The flags field is a combination of bit fields, described in the following sections. At the moment, only one such field is in use.
If the P_WSPACE_OK bit is set in the flags field, then leading white space is allowed for variable-width ASCII integers. Similarly, leading and/or trailing white space is allowed for fixed-width ASCII integers.
Pads supports ASCII and EBCDIC encodings. The def_charset field indicates the character set for interpreting base types with no explicit character encoding by storing one of the following values:
Pcharset_ASCII Pcharset_EBCDIC
If copy_string field in Pads discipline is non-zero, the string read functions copy the strings found into the supplied representation, otherwise they do not. Instead, the target Pstring points to memory managed by the current IO discipline. This sharing avoids copying and speeds programs that will never reference an old record after a new one is read in. Field copy_strings should only be set to zero for record-based IO disciplines where strings from record K are not used after P_io_next_rec has been called to move the IO cursor to record K+1. Note: Pstring_preserve can be used to force a string that is using sharing to make a copy so that the string is ’preserved’ (remains valid) across calls to P_io_next_rec.
When scanning for a literal or regular expression match, how far should the scan/match go before giving up? If a record-based IO discipline is used, scanning and matching is limited to the scope of a single record. In addition, the following four Pdisc_t fields can be used to provide further constraints on scan/match scope.
For non-record-based IO disciplines, the default soft limits may be either too small or too large for a given input type.

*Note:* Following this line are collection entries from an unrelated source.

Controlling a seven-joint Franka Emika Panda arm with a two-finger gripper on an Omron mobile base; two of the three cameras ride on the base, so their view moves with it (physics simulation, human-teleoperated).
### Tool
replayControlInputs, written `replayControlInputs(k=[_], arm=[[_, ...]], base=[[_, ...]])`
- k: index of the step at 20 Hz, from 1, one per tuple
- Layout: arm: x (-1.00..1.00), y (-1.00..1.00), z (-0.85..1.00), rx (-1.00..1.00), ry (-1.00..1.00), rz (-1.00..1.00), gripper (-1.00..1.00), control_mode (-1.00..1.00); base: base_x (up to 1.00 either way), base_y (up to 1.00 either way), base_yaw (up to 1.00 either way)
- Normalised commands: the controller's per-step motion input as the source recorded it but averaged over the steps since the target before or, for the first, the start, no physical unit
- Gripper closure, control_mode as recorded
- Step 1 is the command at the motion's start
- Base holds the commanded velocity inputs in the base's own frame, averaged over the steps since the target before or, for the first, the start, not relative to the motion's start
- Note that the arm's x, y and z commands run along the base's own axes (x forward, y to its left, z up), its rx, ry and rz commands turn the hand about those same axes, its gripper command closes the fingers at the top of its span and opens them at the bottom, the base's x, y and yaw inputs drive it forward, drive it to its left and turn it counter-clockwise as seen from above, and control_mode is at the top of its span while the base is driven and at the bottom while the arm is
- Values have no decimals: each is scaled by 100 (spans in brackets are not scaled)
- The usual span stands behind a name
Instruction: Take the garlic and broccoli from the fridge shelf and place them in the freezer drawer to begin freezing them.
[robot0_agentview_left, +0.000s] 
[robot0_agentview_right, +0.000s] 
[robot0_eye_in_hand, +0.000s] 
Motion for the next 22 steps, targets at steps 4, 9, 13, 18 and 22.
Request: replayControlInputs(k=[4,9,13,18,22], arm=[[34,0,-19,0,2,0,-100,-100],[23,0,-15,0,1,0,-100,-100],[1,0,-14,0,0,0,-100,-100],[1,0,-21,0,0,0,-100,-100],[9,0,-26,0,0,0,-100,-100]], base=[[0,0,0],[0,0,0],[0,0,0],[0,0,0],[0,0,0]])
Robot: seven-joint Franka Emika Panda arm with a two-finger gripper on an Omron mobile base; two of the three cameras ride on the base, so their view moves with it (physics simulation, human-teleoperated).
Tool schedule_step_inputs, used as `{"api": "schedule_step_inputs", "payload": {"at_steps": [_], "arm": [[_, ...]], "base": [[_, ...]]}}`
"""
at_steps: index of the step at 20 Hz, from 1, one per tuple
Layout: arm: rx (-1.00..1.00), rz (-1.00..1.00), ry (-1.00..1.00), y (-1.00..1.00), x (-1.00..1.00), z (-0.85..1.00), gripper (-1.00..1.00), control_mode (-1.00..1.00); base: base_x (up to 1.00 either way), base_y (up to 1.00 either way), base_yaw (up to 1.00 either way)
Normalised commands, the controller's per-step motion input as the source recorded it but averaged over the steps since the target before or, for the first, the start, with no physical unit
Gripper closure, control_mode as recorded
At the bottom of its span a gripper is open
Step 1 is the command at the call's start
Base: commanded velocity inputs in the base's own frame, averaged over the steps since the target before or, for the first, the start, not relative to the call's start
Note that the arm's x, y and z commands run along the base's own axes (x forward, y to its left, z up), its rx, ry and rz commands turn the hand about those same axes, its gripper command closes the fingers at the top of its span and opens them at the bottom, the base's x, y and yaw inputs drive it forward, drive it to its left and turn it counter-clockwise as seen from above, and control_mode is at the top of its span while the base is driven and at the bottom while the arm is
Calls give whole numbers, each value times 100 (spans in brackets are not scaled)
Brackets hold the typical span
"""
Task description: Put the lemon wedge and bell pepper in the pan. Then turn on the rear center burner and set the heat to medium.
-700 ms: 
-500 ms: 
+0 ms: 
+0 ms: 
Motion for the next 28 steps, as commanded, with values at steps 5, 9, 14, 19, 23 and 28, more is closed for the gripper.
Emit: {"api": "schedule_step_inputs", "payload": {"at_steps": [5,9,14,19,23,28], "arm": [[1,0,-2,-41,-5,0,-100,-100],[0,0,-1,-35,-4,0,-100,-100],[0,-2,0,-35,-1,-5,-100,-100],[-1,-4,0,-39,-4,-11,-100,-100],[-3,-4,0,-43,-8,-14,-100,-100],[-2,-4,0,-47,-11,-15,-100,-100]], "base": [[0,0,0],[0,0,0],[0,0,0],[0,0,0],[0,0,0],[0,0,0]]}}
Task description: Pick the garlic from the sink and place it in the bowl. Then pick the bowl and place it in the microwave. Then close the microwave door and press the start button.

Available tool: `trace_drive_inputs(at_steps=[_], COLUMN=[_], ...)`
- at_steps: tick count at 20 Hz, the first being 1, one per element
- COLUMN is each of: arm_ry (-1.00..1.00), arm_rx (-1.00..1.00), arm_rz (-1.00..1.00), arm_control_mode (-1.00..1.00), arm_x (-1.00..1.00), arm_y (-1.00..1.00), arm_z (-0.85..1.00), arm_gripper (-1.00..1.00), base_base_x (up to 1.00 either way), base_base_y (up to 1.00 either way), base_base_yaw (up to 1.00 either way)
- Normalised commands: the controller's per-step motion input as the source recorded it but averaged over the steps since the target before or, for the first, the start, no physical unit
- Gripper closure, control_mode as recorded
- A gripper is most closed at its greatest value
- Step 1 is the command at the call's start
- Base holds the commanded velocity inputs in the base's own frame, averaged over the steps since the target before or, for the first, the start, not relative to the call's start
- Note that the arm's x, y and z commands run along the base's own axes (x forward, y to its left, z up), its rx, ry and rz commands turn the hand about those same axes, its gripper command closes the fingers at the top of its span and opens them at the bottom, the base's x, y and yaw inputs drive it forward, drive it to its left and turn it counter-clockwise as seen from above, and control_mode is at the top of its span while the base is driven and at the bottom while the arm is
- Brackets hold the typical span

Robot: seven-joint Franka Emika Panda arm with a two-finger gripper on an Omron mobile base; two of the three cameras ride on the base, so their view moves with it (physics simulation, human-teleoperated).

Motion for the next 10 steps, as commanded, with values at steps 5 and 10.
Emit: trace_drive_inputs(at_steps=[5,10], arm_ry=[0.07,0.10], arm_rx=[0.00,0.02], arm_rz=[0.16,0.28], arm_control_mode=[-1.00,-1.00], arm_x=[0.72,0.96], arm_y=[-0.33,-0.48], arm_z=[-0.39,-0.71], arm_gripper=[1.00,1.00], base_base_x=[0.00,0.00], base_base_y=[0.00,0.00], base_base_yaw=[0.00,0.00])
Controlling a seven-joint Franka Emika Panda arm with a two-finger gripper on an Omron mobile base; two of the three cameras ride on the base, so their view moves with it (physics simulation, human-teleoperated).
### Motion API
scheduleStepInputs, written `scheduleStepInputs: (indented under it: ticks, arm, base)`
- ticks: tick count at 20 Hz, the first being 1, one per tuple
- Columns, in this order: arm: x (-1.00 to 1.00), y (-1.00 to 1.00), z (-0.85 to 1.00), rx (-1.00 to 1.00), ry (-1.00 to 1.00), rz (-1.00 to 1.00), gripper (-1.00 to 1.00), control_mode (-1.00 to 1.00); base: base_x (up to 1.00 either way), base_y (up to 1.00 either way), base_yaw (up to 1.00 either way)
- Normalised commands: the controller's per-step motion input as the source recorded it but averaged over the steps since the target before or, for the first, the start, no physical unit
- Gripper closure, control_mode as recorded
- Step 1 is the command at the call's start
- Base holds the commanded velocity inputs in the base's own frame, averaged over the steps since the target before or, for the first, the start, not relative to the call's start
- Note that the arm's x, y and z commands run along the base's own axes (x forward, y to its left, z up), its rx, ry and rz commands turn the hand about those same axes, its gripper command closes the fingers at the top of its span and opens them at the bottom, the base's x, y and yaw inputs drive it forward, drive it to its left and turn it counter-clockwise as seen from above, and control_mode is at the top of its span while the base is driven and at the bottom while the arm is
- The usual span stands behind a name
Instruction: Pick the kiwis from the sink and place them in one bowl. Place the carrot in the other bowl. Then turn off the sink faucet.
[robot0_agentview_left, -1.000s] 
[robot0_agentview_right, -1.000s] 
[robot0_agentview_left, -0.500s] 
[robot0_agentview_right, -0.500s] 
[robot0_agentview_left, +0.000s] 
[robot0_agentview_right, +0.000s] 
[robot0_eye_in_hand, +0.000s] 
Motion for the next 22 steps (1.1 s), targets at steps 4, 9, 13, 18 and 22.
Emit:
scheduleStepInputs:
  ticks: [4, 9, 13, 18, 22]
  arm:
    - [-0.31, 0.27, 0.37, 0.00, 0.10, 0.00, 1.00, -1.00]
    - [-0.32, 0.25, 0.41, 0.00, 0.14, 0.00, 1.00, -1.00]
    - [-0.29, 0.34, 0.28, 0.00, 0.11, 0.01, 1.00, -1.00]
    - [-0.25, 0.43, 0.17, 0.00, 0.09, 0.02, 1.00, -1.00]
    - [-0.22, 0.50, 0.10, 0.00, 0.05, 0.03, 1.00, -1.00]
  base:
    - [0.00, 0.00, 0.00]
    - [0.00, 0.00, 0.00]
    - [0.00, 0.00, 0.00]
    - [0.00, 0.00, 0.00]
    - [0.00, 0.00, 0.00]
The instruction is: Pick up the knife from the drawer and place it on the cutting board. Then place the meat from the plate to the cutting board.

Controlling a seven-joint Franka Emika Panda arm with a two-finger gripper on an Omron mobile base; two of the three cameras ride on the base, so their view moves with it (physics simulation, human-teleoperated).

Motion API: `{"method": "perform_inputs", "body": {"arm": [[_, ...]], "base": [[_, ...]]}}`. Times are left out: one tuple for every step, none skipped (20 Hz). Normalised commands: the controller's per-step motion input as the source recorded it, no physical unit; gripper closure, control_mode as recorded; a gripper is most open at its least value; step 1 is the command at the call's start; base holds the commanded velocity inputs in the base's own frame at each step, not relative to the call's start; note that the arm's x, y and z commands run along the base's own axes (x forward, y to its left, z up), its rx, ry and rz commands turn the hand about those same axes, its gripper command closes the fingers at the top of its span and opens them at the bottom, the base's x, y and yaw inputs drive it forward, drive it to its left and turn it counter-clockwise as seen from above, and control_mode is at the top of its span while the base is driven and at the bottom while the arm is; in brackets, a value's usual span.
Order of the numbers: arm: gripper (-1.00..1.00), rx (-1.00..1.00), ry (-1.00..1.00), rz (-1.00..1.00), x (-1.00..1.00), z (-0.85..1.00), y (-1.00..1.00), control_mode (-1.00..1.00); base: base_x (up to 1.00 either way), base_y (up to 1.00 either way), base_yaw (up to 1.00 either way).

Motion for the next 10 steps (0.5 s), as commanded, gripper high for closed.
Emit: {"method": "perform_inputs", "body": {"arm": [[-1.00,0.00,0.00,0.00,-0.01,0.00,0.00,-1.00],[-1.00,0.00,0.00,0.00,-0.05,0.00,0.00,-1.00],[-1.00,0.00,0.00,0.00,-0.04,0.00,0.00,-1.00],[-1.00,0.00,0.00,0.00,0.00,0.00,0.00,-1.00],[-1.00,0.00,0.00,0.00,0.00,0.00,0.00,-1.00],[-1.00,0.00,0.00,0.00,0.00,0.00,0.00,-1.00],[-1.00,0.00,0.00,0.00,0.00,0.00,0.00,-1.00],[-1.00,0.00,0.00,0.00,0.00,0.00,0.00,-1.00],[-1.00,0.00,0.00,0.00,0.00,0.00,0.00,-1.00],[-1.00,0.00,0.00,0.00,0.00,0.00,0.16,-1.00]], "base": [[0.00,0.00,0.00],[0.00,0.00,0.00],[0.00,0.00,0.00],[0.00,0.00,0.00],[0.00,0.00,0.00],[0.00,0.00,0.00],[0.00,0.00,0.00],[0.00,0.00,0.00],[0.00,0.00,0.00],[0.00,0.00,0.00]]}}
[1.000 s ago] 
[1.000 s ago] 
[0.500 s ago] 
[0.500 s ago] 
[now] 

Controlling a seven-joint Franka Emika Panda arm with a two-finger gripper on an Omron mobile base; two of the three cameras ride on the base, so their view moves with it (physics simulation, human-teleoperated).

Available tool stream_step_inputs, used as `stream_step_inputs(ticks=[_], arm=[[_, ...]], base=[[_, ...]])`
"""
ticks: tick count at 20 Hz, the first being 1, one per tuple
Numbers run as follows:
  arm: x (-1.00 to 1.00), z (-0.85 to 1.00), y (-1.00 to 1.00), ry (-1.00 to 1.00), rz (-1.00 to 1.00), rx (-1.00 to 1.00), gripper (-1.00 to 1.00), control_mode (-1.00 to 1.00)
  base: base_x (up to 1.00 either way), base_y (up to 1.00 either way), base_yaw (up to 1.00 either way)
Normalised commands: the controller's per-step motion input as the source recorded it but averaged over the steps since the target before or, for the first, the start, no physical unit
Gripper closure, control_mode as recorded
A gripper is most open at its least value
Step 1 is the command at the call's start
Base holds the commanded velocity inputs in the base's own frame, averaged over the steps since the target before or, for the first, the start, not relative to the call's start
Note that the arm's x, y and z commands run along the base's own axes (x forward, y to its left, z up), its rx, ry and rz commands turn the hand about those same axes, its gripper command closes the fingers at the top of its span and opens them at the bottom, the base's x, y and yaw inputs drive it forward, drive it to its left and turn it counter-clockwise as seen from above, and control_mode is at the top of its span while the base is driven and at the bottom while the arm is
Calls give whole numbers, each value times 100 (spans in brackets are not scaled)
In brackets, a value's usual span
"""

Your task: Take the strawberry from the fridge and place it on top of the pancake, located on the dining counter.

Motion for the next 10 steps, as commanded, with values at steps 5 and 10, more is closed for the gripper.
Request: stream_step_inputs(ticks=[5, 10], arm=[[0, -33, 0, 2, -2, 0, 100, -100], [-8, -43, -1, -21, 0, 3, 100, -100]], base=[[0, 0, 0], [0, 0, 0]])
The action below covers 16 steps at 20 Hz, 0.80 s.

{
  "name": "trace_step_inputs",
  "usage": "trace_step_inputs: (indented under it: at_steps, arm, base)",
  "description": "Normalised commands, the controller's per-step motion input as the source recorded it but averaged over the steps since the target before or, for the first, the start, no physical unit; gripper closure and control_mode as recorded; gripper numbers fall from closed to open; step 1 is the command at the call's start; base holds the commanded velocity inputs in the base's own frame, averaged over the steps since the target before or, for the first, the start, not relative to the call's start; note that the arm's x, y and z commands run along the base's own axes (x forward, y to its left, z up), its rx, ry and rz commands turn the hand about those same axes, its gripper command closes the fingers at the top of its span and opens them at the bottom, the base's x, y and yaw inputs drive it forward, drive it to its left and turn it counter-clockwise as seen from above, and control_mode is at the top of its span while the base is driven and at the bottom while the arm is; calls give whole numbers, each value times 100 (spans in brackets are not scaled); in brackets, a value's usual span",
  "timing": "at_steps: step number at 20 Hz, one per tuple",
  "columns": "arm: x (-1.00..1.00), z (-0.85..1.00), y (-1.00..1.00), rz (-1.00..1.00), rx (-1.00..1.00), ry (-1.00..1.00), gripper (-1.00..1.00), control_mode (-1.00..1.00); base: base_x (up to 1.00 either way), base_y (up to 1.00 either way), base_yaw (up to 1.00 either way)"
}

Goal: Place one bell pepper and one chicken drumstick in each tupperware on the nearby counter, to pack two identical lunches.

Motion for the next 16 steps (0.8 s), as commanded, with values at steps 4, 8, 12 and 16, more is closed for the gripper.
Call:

It is important for these cases to determine appropriate hard limit settings.
The built-in soft limits for use with non-record-based IO disciplines are as follows. Although you can change them and recompile the PADS library, it is easier to simply set up the correct hard limits in the discipline.
#define P_BUILTIN_MATCH_MAX 512
#define P_BUILTIN_SCAN_MAX 512
#define P_BUILTIN_NUMERIC_MAX 512
#define P_BUILTIN_PANIC_MAX 1024
The field fopen_fn stores the file open function used by P_io_fopen. If this field is NULL, the default function P_fopen is used.
A Pfopen_fn takes arguments (source, mode) and opens file source in the specified mode and returns an SFIO stream on success or NULL on failure.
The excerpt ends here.